-- Opening Marker --
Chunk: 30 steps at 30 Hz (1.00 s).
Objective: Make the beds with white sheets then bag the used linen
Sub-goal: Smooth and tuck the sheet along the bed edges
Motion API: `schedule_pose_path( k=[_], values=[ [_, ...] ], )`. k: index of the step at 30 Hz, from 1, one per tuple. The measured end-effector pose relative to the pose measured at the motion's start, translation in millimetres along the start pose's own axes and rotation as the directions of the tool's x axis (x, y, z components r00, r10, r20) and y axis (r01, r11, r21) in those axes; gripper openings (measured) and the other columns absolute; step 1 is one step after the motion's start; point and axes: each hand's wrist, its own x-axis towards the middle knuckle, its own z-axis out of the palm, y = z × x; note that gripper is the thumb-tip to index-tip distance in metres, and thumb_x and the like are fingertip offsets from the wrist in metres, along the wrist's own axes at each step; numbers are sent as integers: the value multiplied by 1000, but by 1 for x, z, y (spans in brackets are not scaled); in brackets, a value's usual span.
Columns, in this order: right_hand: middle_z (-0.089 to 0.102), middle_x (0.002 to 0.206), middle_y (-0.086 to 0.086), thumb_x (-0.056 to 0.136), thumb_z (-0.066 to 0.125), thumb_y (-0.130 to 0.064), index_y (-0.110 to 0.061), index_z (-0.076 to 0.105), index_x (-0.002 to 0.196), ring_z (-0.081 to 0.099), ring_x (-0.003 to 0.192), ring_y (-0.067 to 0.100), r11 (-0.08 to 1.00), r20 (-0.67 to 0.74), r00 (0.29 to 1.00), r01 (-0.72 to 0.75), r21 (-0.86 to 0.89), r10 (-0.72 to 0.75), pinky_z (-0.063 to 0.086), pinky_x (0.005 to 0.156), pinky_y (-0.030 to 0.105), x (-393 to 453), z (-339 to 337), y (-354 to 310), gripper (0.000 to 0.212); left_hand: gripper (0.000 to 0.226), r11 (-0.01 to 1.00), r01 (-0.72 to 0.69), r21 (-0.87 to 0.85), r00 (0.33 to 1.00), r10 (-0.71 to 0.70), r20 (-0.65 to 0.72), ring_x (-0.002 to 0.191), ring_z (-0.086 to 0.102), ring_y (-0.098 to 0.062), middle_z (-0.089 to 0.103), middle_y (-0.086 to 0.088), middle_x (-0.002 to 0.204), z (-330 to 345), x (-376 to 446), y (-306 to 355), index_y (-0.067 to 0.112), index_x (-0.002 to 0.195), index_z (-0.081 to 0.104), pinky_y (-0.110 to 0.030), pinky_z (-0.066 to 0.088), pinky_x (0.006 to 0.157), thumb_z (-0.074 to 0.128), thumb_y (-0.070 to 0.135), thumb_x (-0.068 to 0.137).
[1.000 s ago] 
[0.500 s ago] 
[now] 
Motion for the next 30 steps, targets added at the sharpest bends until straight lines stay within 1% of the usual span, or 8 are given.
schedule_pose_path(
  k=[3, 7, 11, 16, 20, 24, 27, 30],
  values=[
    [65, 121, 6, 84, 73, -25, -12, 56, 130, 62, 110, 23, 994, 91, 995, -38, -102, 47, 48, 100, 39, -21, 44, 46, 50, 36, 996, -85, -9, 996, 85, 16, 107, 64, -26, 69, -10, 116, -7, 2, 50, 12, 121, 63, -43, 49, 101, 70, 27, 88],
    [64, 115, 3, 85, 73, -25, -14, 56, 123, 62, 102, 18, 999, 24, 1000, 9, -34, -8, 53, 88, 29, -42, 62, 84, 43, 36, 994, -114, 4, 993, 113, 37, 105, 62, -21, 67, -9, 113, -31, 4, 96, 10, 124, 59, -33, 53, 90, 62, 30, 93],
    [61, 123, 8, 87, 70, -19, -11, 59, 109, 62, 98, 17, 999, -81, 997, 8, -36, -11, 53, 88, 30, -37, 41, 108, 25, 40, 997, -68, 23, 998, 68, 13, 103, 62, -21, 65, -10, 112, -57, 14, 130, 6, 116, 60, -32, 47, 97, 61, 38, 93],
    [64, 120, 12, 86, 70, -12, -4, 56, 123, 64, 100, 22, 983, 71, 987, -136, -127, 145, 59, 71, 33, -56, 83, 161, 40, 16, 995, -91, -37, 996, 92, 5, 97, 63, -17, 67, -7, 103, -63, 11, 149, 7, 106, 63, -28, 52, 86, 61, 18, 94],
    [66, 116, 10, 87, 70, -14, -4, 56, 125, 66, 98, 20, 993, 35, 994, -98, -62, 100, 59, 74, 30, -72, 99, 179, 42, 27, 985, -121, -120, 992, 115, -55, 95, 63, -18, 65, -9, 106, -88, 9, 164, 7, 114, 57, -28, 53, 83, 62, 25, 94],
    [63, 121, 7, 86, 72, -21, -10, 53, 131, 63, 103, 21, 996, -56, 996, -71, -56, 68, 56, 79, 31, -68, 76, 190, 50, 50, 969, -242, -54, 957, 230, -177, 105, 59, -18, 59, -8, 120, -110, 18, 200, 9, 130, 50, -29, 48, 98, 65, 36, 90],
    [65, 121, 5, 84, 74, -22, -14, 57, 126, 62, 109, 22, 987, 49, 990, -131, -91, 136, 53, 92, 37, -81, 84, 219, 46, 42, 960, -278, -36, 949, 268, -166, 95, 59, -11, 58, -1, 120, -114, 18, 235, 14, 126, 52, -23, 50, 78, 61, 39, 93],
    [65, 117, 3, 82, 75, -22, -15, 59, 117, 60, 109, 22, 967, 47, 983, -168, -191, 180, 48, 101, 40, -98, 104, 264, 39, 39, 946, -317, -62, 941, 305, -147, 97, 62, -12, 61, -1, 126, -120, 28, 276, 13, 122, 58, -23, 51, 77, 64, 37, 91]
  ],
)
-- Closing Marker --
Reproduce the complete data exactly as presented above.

Chunk: 30 steps at 30 Hz (1.00 s).
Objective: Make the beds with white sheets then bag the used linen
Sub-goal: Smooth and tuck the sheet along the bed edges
Motion API: `schedule_pose_path( k=[_], values=[ [_, ...] ], )`. k: index of the step at 30 Hz, from 1, one per tuple. The measured end-effector pose relative to the pose measured at the motion's start, translation in millimetres along the start pose's own axes and rotation as the directions of the tool's x axis (x, y, z components r00, r10, r20) and y axis (r01, r11, r21) in those axes; gripper openings (measured) and the other columns absolute; step 1 is one step after the motion's start; point and axes: each hand's wrist, its own x-axis towards the middle knuckle, its own z-axis out of the palm, y = z × x; note that gripper is the thumb-tip to index-tip distance in metres, and thumb_x and the like are fingertip offsets from the wrist in metres, along the wrist's own axes at each step; numbers are sent as integers: the value multiplied by 1000, but by 1 for x, z, y (spans in brackets are not scaled); in brackets, a value's usual span.
Columns, in this order: right_hand: middle_z (-0.089 to 0.102), middle_x (0.002 to 0.206), middle_y (-0.086 to 0.086), thumb_x (-0.056 to 0.136), thumb_z (-0.066 to 0.125), thumb_y (-0.130 to 0.064), index_y (-0.110 to 0.061), index_z (-0.076 to 0.105), index_x (-0.002 to 0.196), ring_z (-0.081 to 0.099), ring_x (-0.003 to 0.192), ring_y (-0.067 to 0.100), r11 (-0.08 to 1.00), r20 (-0.67 to 0.74), r00 (0.29 to 1.00), r01 (-0.72 to 0.75), r21 (-0.86 to 0.89), r10 (-0.72 to 0.75), pinky_z (-0.063 to 0.086), pinky_x (0.005 to 0.156), pinky_y (-0.030 to 0.105), x (-393 to 453), z (-339 to 337), y (-354 to 310), gripper (0.000 to 0.212); left_hand: gripper (0.000 to 0.226), r11 (-0.01 to 1.00), r01 (-0.72 to 0.69), r21 (-0.87 to 0.85), r00 (0.33 to 1.00), r10 (-0.71 to 0.70), r20 (-0.65 to 0.72), ring_x (-0.002 to 0.191), ring_z (-0.086 to 0.102), ring_y (-0.098 to 0.062), middle_z (-0.089 to 0.103), middle_y (-0.086 to 0.088), middle_x (-0.002 to 0.204), z (-330 to 345), x (-376 to 446), y (-306 to 355), index_y (-0.067 to 0.112), index_x (-0.002 to 0.195), index_z (-0.081 to 0.104), pinky_y (-0.110 to 0.030), pinky_z (-0.066 to 0.088), pinky_x (0.006 to 0.157), thumb_z (-0.074 to 0.128), thumb_y (-0.070 to 0.135), thumb_x (-0.068 to 0.137).
[1.000 s ago] 
[0.500 s ago] 
[now] 
Motion for the next 30 steps, targets added at the sharpest bends until straight lines stay within 1% of the usual span, or 8 are given.
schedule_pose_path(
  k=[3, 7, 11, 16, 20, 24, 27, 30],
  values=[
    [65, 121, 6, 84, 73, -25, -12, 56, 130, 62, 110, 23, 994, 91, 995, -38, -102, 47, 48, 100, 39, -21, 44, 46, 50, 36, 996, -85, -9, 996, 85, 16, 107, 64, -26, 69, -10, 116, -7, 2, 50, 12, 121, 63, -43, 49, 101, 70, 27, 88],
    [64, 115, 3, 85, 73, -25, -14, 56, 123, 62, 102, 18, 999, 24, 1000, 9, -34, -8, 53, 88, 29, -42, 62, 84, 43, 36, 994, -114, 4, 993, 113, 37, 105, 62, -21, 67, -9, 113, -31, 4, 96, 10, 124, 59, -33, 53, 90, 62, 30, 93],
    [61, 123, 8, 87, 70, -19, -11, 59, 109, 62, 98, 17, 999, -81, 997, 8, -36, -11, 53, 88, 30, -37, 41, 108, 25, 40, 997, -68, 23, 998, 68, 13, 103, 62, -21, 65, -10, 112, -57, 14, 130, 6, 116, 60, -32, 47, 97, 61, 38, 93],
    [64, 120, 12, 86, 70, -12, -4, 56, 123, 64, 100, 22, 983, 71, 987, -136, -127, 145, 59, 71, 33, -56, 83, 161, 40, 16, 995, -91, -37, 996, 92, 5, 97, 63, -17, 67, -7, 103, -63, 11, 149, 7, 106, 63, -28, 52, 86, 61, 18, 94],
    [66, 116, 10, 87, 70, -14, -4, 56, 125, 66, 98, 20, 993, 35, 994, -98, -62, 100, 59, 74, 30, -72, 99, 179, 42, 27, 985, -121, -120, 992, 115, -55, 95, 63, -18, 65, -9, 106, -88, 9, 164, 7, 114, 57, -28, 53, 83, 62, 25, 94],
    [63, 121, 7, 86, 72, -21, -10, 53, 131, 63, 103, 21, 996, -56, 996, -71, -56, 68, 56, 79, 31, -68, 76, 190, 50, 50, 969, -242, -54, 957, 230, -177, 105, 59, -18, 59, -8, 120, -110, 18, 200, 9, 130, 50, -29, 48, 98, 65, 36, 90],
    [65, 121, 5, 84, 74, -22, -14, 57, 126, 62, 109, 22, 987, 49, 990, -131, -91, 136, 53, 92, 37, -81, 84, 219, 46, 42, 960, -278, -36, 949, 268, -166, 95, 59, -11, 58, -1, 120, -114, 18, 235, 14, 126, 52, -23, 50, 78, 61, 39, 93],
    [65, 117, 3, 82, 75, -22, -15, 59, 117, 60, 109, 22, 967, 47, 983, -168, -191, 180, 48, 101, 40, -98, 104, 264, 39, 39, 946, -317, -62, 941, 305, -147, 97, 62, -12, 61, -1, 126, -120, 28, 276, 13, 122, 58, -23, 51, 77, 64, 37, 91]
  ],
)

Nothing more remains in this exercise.